### WHAT YOU SHOULD DO
Each line in these records that contains "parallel" counts once. Give the number only.

### Records from a data collection
• • • •
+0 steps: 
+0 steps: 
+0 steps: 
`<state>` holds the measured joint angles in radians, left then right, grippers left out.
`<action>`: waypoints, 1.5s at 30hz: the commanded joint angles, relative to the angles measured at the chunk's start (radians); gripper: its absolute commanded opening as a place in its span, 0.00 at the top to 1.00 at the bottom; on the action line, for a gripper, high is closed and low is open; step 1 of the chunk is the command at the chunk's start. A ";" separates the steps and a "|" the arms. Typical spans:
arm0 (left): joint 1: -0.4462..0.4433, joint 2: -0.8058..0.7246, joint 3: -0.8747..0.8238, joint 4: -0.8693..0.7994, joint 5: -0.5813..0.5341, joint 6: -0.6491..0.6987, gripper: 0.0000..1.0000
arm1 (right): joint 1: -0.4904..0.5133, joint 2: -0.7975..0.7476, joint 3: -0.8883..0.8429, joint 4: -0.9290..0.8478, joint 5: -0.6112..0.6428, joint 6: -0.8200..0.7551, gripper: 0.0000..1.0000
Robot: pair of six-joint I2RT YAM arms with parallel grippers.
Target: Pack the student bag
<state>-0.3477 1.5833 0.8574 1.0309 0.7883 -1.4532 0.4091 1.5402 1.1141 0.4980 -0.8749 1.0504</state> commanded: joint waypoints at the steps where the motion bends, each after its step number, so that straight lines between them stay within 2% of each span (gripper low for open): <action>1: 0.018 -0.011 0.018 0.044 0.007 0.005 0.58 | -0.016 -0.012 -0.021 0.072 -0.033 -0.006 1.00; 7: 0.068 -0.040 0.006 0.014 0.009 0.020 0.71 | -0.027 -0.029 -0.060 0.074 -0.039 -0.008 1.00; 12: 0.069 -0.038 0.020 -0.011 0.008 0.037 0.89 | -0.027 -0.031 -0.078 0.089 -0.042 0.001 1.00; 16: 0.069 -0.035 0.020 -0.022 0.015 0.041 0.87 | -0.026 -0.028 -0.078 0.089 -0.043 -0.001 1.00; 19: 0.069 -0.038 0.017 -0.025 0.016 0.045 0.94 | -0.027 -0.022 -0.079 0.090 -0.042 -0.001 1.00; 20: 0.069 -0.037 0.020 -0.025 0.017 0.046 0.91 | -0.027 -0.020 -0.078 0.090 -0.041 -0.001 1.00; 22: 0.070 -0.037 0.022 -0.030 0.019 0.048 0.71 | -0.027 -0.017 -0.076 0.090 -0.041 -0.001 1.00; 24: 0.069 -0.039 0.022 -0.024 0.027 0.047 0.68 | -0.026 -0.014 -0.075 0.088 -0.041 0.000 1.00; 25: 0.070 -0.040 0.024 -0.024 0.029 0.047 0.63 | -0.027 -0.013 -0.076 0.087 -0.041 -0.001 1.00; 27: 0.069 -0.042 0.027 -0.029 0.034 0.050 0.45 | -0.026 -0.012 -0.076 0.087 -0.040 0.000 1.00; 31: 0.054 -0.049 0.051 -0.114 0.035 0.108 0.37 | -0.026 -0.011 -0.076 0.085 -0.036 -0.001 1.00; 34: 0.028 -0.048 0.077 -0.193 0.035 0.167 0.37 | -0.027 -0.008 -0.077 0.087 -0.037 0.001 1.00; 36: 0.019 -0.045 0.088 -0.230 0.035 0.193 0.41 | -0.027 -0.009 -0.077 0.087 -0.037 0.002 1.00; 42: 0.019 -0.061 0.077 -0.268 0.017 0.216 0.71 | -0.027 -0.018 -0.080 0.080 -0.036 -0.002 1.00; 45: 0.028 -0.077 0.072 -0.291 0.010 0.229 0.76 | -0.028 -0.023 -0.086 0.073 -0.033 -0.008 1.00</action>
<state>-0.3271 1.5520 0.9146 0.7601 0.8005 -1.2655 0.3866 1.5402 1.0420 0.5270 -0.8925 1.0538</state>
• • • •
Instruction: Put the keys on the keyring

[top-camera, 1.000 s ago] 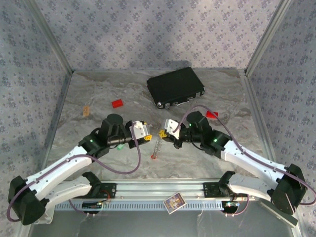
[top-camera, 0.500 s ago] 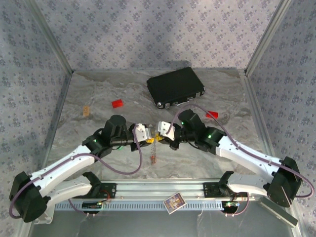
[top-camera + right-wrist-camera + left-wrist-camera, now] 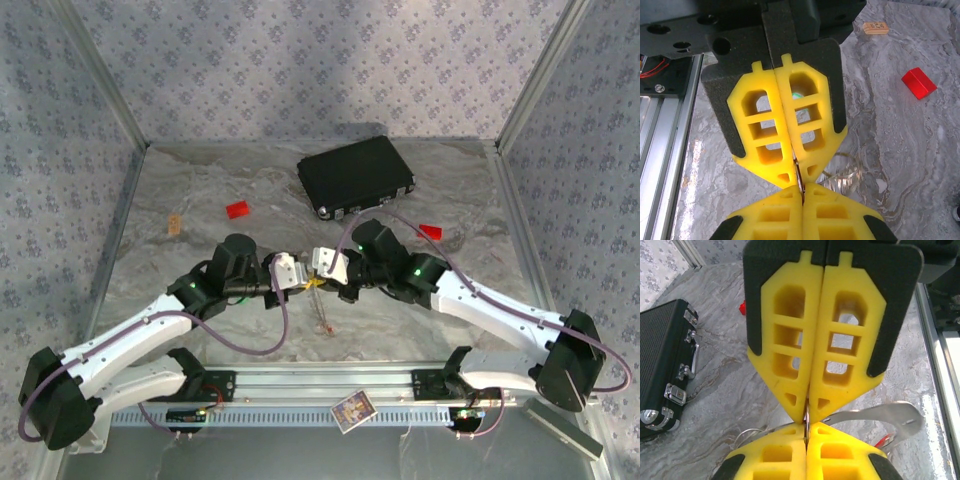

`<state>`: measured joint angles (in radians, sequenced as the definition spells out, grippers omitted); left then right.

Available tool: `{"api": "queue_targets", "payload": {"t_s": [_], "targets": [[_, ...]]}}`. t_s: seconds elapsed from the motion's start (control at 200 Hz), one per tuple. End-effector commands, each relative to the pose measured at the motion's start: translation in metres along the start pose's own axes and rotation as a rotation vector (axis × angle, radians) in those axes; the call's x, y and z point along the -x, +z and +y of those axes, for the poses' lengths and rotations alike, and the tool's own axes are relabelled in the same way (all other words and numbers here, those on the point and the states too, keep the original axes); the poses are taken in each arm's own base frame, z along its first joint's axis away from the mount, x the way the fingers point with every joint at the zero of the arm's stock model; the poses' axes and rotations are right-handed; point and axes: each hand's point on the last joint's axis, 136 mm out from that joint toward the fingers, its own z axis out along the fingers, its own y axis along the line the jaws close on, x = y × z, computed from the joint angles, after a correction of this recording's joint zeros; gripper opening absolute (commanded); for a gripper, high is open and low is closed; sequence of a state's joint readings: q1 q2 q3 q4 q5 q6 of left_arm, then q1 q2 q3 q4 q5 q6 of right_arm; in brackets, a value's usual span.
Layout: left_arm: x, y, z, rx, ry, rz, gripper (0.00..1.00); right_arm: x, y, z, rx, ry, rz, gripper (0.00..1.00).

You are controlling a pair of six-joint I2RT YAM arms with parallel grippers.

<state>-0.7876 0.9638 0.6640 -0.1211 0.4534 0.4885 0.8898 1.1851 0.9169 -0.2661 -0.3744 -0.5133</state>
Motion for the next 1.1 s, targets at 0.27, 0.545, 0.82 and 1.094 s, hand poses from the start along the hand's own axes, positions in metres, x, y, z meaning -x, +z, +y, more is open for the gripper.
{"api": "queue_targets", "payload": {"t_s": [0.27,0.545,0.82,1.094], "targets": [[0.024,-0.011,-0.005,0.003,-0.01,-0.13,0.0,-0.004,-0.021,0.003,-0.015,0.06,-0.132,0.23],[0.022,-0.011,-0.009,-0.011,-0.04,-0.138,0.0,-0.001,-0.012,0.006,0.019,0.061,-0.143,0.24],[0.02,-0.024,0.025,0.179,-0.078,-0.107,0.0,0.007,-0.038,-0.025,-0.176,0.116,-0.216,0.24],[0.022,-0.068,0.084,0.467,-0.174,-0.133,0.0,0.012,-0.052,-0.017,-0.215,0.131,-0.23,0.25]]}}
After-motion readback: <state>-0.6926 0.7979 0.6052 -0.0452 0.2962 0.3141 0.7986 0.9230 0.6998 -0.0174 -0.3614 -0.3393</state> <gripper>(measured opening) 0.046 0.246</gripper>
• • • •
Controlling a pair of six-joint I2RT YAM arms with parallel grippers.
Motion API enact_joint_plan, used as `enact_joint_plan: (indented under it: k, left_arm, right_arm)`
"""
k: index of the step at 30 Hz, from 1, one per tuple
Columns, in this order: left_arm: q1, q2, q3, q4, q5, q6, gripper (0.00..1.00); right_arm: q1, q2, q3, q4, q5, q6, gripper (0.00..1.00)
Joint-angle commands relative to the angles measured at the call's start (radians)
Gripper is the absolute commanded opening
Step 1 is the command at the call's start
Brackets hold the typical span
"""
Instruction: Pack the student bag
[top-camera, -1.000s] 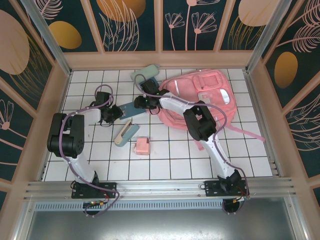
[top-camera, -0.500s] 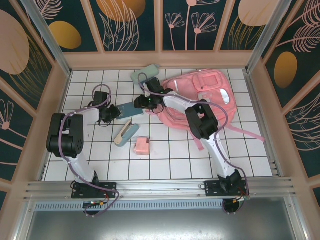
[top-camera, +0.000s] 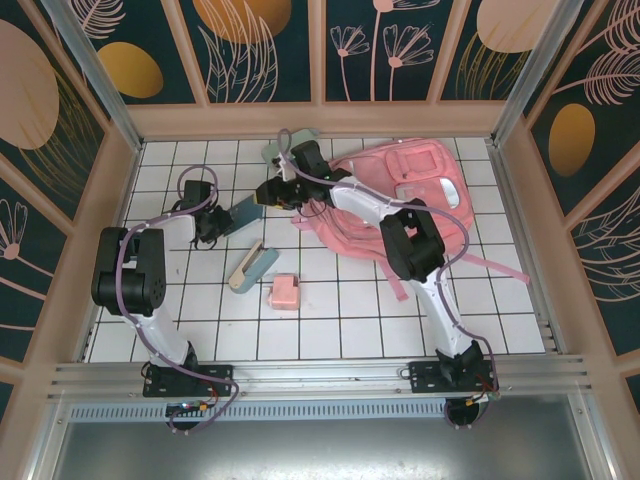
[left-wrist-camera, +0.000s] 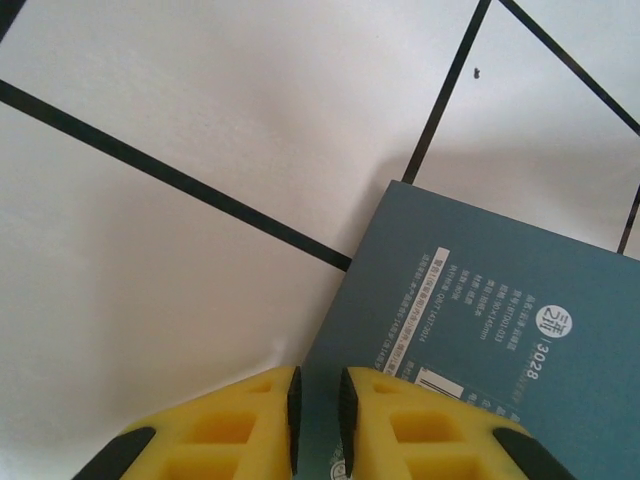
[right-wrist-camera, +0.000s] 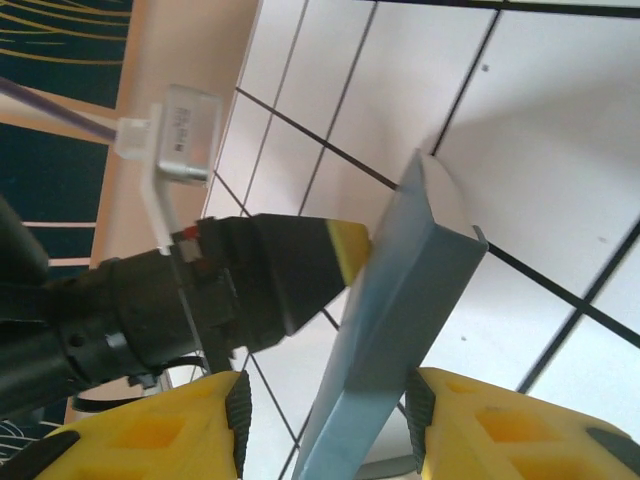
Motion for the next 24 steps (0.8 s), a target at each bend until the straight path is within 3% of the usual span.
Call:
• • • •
### RESPONSE TO THE EXERCISE
3